If you’ve ever gone into your garden and seen tiny little green bugs that look completely harmless crawling on your plants, there’s a good chance that you saw an aphid. It doesn’t matter where you are in the world, aphids seem to seek out gardens, but they mostly stay in areas that are more temperature. Aphids love to munch on a wide range of plants including citrus plants, fruit trees, and flowers such as roses and camellias.
Thankfully, aphids really aren’t that hard to keep away from your garden. Simply spraying your plants with a strong stream of water may be enough as they are easily rattled and probably won’t get back to the plant that they were feasting on when they become disoriented. If you have a continued problem with aphids, you can always mix a little bit of dish soap and cayenne pepper into a water bottle and spray the plants.
Caterpillars are one of the first insects that we learn about when we’re growing up. We all know that they turn into beautiful butterflies, but before then, they can be pests in your garden. Caterpillars need to feed because they are in the larval stage and are in a state of rapid growth. Unfortunately, instead of only eating grass (which wouldn’t really be a problem), they can end up having a buffet in your garden.
Let’s face it, none of us want to eliminate caterpillars, so we’ll focus on the most humane way to get rid of them. While wearing gloves, pick caterpillars off of your plants and relocate them. It’s time-consuming, but if you like caterpillars that much, you’ll take the time. The other options are neem oil or the same spray that you use to get rid of aphids.
Having regular spiders in your garden can actually be a good thing since they tend to keep pests away. However, their cousins, the spider mites, can prove to be a difficult challenge. Spider mites are different in their shape and the way their webs are formed. Spider mites have a more dense and very fine web.

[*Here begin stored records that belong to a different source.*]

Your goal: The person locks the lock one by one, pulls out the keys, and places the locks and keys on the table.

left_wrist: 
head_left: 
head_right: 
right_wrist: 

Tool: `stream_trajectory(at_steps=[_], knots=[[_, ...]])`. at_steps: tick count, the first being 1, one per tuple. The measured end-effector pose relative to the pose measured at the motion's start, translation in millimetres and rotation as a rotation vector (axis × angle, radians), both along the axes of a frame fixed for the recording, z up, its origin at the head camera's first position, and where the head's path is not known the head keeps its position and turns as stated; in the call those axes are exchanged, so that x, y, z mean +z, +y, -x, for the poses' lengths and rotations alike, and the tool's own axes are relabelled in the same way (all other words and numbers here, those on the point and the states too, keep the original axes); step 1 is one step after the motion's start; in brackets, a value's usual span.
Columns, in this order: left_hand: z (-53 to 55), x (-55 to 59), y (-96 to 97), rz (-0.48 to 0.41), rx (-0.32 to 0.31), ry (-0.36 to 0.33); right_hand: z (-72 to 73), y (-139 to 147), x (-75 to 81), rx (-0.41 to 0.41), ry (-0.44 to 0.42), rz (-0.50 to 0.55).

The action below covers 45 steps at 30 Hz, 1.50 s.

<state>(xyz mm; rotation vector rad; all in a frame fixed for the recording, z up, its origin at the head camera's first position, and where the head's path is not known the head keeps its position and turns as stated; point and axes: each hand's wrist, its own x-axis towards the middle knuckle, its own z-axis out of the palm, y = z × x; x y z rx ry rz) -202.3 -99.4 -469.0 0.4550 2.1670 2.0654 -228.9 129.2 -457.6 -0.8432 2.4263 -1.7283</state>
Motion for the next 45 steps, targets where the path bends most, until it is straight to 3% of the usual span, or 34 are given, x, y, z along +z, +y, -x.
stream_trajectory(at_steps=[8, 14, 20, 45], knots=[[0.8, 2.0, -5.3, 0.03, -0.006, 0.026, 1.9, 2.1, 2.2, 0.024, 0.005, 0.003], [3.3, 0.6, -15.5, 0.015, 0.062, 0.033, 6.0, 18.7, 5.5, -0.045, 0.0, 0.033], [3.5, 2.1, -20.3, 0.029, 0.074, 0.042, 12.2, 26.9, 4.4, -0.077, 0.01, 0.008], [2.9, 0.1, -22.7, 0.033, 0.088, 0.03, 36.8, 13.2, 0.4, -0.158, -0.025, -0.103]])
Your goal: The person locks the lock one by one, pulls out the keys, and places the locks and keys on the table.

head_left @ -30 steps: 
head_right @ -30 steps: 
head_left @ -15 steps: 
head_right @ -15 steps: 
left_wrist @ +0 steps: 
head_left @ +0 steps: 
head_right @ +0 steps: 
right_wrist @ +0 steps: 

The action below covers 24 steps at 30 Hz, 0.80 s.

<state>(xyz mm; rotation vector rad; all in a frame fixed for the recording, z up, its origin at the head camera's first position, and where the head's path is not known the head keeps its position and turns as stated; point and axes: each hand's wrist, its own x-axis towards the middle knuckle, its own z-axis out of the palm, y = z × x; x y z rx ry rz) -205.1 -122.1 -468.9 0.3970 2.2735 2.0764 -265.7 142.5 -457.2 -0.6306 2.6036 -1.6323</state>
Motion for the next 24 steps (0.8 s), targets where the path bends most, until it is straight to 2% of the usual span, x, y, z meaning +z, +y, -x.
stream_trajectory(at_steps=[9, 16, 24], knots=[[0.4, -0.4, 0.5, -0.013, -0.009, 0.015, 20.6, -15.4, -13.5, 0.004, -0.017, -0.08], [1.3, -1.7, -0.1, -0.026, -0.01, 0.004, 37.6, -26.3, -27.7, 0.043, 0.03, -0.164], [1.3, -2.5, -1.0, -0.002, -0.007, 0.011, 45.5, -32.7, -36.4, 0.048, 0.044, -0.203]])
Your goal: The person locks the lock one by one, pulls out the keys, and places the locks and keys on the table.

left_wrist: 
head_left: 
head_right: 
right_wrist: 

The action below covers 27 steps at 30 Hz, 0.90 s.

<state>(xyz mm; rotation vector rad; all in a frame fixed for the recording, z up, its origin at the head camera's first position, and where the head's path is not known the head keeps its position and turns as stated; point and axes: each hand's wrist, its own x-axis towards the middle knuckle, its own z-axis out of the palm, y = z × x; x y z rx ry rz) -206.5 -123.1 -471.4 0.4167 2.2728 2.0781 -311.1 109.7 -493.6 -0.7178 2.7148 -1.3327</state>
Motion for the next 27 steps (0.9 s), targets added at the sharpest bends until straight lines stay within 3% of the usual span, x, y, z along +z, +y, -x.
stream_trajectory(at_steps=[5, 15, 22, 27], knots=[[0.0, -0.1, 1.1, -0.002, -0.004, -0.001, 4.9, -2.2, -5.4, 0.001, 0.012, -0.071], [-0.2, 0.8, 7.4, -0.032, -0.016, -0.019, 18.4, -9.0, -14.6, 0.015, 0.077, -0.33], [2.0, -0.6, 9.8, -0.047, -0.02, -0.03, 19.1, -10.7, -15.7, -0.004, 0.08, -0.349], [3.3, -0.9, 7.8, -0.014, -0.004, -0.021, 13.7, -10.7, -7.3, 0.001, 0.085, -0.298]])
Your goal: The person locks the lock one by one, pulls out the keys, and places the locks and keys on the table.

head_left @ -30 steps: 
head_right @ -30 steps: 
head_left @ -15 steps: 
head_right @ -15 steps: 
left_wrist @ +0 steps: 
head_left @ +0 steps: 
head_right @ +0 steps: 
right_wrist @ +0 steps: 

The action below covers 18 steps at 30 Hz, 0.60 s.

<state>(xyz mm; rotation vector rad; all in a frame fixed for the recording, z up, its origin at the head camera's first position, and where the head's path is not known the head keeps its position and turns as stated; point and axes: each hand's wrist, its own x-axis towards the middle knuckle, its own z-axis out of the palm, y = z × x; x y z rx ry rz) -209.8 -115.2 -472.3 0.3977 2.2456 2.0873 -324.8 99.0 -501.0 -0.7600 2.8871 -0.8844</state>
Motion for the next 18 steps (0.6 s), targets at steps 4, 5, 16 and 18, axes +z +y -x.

When you start seeing these webs, that’s when you know you have a full-on spider mite infestation.
Once you have leaves that are covered in spider mite webs, it’s best to just get rid of those leaves altogether. From there, mix a cup of alcohol in 30 ounces of water in a spray bottle and apply it to both sides of all of the remaining leaves. Then continue to spray the rest of the plant, and the spider mites will be on their way out.
The pests that we’ve listed off so far definitely look like bugs, but scale insects are ones that look more like they belong on the bottom of the sea (or at least at the bottom of a boat). These tiny insects have around 8,000 species in total, with some of them looking simply like amorphous blobs on your plants. It can be hard to see some of the species unless you get right up next to them, but thankfully it isn’t too hard to get rid of them.
Insecticides won’t do much against scale insects, so you have to get a little creative. Pruning your branches is a big help, and you can forcibly remove them with a strong stream of water from your hose or apply neem oil to the plants. If you want to keep things at their most natural, you can introduce some other bugs that get rid of them, including ladybugs or even wasps. With that said, it’s probably best to go with the ladybugs.
The Japanese Beetle is one of the more intriguing pests out there. In their native Japan, they aren’t even considered pests because they don’t feed on plants. However, when they make their way to Europe and North America, they become highly destructive. Between fruits like grapes and trees like birch or linden, Japanese Beetles ravage the eastern parts of the United States more than anywhere else.
Farmers suggest that the most effective way to get rid of these pests is to remove them by hand and place them into soapy water. If you don’t feel like taking the time to find every Japanese Beetle, you can spray your plants with neem oil. You can also be proactive and prevent them from even approaching your garden by placing row covers from May to June if you’re in the United States.